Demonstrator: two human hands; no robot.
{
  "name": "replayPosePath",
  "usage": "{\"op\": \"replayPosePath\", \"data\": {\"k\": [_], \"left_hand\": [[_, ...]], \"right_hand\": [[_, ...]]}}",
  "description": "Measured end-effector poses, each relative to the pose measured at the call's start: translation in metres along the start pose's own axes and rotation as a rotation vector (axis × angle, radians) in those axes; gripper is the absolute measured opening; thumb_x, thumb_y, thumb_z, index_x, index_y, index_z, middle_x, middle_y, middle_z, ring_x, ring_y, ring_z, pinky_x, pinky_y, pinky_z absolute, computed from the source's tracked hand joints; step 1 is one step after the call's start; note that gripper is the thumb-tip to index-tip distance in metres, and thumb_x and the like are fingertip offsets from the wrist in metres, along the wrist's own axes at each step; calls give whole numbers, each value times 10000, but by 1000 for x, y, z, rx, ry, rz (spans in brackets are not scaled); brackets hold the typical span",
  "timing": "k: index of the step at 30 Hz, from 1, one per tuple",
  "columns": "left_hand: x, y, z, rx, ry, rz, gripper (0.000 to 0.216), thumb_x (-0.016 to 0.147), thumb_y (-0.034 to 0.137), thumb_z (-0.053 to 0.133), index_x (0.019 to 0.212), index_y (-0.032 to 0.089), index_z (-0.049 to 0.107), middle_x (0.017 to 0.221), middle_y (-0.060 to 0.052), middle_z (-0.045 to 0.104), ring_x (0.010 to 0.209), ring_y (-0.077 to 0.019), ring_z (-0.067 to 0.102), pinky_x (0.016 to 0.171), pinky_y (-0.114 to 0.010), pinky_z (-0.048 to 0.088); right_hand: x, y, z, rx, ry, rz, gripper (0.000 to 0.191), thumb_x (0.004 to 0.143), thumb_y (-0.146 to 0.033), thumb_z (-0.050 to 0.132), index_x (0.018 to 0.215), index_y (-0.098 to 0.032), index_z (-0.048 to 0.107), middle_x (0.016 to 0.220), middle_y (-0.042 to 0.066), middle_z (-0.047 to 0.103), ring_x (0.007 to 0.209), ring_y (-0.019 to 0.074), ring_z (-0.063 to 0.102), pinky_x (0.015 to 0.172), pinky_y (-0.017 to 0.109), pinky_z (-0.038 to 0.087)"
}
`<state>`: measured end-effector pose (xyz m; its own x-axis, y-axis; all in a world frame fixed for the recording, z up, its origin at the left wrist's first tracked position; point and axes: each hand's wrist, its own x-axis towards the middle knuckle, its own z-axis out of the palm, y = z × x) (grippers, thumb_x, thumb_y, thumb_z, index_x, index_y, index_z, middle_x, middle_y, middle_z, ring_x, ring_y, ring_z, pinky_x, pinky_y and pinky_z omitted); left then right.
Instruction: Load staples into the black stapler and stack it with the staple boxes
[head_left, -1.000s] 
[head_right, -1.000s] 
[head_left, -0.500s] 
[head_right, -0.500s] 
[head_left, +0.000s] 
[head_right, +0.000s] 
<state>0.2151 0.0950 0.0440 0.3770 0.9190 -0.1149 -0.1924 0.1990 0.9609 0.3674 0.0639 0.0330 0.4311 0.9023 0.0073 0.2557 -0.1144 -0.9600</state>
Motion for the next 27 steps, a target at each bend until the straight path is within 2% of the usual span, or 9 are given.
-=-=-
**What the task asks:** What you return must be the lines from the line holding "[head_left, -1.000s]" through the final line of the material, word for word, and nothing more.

**Result below:**
[head_left, -1.000s] 
[head_right, -1.000s] 
[head_left, -0.500s] 
[head_right, -0.500s] 
[head_left, +0.000s] 
[head_right, +0.000s] 
<state>0.2151 0.0950 0.0440 0.3770 0.9190 -0.1149 -0.1924 0.1990 0.9609 0.3674 0.0639 0.0330 0.4311 0.9023 0.0073 0.2557 -0.1144 -0.9600</state>
Motion for the next 27 steps, a target at each bend until the straight path is within 2% of the usual span, or 9 are given.

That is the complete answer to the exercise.